I recently realized that one of my most used non-fountain pens was my Uniball Jetstream multi-pen in both the .5mm and .7mm version. The .7mm version is the one in the front with the white clip and the .5mm is the one in the center with the clear clip and glossy black body. The other pen in this picture is the Uni Jetstream Prime with .7mm refills, which I was pretty much assuming would be the perfect pen (for me) with its solid metal construction and and almost all black design. On the surface this should be an upgrade of one of my favorite pens to a high quality smooth and elegant metal version for an even better writing experience. You know what they say about assuming though, right?
First things first, who the F’ bedazzled my pen? No, really what is this nonsense, why is it here, and why is it literally built into the clip (from underneath) to the point where you cant even hack it off without destroying the integrity of the clip? Now in all fairness I knew this was there before I bought the pen, but I figured that everything else about my potential perfect pen would totally cancel out this garish design flaw.

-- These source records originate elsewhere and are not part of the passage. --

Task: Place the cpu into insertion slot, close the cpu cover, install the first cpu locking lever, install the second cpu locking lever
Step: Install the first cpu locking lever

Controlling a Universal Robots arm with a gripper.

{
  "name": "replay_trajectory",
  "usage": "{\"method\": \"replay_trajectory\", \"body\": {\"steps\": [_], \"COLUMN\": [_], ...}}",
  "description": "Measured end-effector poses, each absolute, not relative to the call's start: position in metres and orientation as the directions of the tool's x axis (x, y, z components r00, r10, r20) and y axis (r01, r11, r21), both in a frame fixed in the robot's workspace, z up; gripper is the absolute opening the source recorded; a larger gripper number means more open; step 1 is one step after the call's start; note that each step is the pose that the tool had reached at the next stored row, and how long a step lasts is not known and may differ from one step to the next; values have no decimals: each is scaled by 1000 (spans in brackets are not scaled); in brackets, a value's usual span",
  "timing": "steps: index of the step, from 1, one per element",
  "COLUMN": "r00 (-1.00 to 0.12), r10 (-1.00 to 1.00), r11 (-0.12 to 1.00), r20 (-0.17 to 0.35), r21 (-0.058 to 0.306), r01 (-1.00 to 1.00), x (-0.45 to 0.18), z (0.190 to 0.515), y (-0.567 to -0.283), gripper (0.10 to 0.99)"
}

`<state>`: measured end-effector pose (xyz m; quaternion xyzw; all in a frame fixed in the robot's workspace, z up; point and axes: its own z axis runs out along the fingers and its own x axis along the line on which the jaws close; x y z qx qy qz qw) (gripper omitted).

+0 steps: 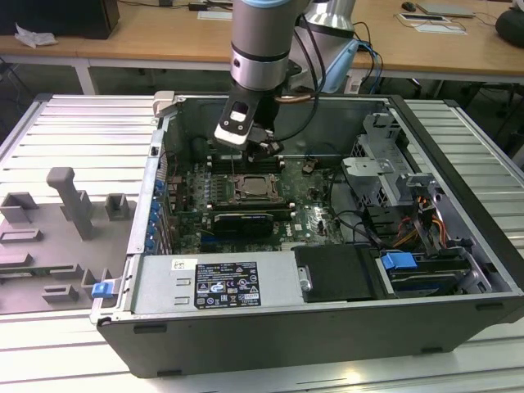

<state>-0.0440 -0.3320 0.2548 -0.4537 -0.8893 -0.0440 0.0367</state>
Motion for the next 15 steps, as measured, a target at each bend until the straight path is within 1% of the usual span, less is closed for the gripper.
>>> {"method": "replay_trajectory", "body": {"steps": [5, 7, 8, 12, 15], "r00": [-664, -710, -750, -814, -834], "r10": [740, 696, 653, 571, 548], "r11": [663, 710, 750, 815, 831], "r20": [105, 105, 105, 104, 66], "r21": [45, 45, 45, 45, 71], "r01": [747, 703, 660, 578, 552], "x": [-44, -44, -44, -44, -44], "z": [255, 255, 255, 255, 255], "y": [-332, -332, -332, -332, -332], "gripper": [106, 106, 106, 106, 106]}}
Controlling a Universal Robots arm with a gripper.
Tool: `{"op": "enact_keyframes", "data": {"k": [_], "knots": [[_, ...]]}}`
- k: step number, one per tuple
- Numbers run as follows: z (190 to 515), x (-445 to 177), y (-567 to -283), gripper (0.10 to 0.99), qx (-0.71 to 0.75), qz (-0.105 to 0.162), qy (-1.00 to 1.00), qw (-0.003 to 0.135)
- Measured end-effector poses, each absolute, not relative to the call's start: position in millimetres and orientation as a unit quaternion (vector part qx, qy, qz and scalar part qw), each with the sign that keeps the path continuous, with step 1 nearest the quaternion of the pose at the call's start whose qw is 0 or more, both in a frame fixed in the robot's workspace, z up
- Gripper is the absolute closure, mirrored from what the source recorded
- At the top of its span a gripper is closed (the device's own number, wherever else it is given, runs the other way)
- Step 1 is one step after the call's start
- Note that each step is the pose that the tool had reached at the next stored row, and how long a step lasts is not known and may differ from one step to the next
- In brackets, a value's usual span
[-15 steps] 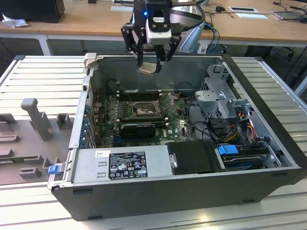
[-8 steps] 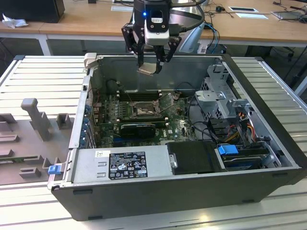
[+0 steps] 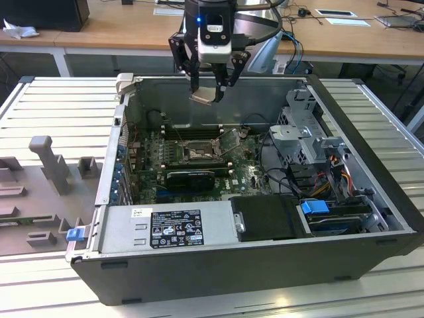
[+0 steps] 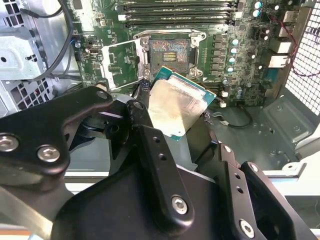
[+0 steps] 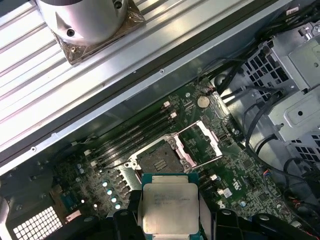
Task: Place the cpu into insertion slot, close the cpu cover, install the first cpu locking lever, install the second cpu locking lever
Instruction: 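Place the cpu into insertion slot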
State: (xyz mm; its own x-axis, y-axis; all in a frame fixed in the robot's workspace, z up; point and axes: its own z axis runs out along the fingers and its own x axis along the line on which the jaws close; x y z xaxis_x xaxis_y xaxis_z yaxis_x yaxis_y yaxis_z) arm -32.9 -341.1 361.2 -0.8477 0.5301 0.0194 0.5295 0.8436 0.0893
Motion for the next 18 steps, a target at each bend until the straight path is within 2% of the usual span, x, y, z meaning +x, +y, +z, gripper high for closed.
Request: {"op": "enact_keyframes", "data": {"k": [18], "knots": [[359.9,-32.9,-341.1,0.545,0.318,0.045,0.947,0.005]]}}
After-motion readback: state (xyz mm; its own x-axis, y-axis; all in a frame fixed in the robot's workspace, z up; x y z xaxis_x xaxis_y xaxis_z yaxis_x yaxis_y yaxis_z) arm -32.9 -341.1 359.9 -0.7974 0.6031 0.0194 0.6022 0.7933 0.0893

So on to more important things like the actual functionality of the pen because that’s what really matters, right? Just like any other multi-pen in the world, the Uni Prime has simple to identify color coordinated plungers…..wait, what? Ugh. Strike two! No, each plunger on this wrongly assumed perfect pen for me is completely black. “Hey, let me break out the red ink to mark up a document here…hold on, yep there it is, the black plunger for my red ink.” Perfect! Well at least the smart folks at Uniball probably came up with some other really cool and intuitive way to make my color selection easy, so lets take a look.
Hey now we’re talking, the top of the pen has some incredibly slim slivers of paint against a chrome/mirrored background that tell me which of the three black plungers is my red ink, which is my blue ink, and which is my black ink. I guess the person that designed this never sat in an office at a desk with bright lights. The reflection of any decent amount of light off the top of this reflective surface makes it very difficult to actually identify the color of the super slim color indicator here. The only positive here is that the order of the colors is the same on any of these multi-pens. With the clip facing out, black is always on the left, blue is always in the back, and red is always on the right. Why though, are we making it this difficult and forcing someone to essentially play the pen and paper equivalent of Russian Roulette with their multi-pen? Chalk that up as strike three on the Uni Jetstream Prime. Lets continue though because this is fun.
One of the things I liked about my cheap plastic Uniball Jetstream multi-pens was that I usually got a pretty good life out of the refills before I had to replace them. I tend to use these for marking up documents and notes in the margins of things, not lengthy writing sessions, so that plays into them lasting so long for me. So as if you cant see that strike FOUR is coming already, here it is, lets take a “premium” pen and shrink down the ink cartridges so that their usable life is significantly reduced. These are similar to the refills for a Zebra Sharbo X, which I don’t use much anymore because…well because the refills don’t last long enough.
Another great thing about the plastic version of the Uniball Jetstream multi-pen is that tip rattle while writing is pretty much nonexistent. With that said, I’ll just let you guess what strike…um FIVE now is with the Jetstream Prime. I remember once seeing a story on Animal Planet about a dog that would come running when it heard its owners plumbing van from up to two miles away. The dog heard the unique rattling noises of the van and knew his owner was on his way. I’m actually hopeful that if I keep writing with this pen, that maybe, just maybe that dog will show up. I’ve always wanted a dog, so maybe this pen wont be totally useless if it ends up somehow getting me a dog? Oh, and if tip rattle wasn’t enough, there is also plenty of rattle noise that comes from the top of the pen too. It seems to come from within the plunger mechanism and you definitely don’t get with the plastic versions of this pen. You can also probably tell from this picture that the grip section on the Uni Jetstream Prime is noticeably thinner. I know its just my own personal preference, but I like the thicker and slightly chunky grip on the plastic version. I cant help but wonder why they would take the incredibly well built and well functioning standard Uniball Jetstream multi-pen and “upgrade” it to such a ill-conceived, poorly designed, and poorly functioning shadow of its cheaper and all ’round awesome counterpart. If you are hellbent on buying a shoddy pen that will set you back way more than its worth, then by all means don’t let me stop you from wasting your money on this over at Amazon, but don’t say you weren’t warned.